- [TO DO] Take the material below and reproduce, word for word, only the lines from the line with "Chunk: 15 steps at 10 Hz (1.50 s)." through the line with "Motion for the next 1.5".

- [DATASET RECORDS]
---+---

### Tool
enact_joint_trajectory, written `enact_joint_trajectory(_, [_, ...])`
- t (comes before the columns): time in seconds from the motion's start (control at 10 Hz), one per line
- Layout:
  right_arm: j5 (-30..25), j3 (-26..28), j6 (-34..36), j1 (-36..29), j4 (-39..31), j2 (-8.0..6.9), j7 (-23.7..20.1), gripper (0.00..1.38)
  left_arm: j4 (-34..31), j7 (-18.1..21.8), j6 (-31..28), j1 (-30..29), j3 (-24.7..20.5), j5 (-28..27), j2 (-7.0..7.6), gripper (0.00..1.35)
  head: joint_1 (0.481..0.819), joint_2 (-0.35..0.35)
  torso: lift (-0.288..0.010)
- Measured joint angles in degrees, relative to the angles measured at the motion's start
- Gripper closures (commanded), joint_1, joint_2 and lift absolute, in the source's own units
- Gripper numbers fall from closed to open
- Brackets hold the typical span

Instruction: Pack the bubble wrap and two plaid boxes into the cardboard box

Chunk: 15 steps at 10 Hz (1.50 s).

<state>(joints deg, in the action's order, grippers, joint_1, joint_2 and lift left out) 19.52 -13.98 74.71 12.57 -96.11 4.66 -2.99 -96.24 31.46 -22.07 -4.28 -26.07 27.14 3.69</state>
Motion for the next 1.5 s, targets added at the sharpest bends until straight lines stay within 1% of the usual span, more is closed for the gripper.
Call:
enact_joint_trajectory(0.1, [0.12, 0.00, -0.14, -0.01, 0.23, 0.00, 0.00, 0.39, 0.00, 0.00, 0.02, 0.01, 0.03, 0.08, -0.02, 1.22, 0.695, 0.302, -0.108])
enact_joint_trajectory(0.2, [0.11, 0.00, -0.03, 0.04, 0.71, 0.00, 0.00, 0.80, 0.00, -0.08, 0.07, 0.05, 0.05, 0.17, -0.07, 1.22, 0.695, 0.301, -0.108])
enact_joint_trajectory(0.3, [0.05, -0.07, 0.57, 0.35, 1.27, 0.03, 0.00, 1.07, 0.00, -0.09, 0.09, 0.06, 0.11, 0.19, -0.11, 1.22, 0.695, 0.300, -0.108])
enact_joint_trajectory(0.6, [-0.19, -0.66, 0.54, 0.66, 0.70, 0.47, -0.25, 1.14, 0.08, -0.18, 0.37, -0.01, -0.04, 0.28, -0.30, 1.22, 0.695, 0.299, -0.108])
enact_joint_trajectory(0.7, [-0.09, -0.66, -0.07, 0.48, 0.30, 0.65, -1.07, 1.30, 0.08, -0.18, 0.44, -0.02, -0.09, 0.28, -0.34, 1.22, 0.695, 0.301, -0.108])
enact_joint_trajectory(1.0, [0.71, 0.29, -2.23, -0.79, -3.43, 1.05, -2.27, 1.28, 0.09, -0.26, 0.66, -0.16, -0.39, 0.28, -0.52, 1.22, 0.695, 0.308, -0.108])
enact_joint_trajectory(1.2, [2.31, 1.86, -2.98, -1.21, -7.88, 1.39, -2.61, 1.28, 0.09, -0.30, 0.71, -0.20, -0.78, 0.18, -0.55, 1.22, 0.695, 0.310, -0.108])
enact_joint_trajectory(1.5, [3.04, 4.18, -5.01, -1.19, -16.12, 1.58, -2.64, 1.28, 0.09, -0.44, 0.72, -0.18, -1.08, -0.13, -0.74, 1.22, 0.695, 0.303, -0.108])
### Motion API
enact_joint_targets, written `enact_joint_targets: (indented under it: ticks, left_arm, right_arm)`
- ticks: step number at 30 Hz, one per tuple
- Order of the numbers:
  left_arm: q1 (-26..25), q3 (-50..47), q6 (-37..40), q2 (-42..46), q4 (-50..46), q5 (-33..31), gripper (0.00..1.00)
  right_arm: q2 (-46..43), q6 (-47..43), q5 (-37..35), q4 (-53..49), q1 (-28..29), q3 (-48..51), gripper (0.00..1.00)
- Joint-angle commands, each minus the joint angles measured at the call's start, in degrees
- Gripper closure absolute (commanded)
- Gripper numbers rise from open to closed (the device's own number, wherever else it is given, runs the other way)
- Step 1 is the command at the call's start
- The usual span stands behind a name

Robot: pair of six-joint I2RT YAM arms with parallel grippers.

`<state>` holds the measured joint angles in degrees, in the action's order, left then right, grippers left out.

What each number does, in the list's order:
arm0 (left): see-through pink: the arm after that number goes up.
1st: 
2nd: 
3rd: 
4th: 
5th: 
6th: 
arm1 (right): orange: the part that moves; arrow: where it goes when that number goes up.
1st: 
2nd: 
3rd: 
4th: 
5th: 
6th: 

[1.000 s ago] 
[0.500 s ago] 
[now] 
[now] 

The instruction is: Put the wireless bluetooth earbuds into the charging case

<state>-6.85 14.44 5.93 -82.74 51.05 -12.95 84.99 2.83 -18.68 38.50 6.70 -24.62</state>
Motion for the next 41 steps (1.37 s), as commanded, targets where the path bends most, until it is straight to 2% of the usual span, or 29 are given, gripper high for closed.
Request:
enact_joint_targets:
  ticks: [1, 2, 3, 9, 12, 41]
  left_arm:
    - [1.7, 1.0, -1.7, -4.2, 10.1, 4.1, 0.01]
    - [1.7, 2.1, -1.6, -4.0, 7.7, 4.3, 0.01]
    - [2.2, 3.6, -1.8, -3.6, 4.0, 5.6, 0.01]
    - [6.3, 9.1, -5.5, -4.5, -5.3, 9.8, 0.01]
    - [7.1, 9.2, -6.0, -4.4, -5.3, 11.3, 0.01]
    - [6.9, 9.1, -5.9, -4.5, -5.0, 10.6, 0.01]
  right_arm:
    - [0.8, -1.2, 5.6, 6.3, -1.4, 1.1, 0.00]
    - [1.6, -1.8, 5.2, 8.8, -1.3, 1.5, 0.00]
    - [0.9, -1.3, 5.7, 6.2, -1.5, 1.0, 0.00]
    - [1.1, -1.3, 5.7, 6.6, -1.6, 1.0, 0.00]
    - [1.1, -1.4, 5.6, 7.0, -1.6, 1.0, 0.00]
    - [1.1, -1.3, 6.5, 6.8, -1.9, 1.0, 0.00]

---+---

- [RESPONSE FOR THIS EXERCISE]
Chunk: 15 steps at 10 Hz (1.50 s).

<state>(joints deg, in the action's order, grippers, joint_1, joint_2 and lift left out) 19.52 -13.98 74.71 12.57 -96.11 4.66 -2.99 -96.24 31.46 -22.07 -4.28 -26.07 27.14 3.69</state>
Motion for the next 1.5 s, targets added at the sharpest bends until straight lines stay within 1% of the usual span, more is closed for the gripper.

No additional output is expected for this exercise.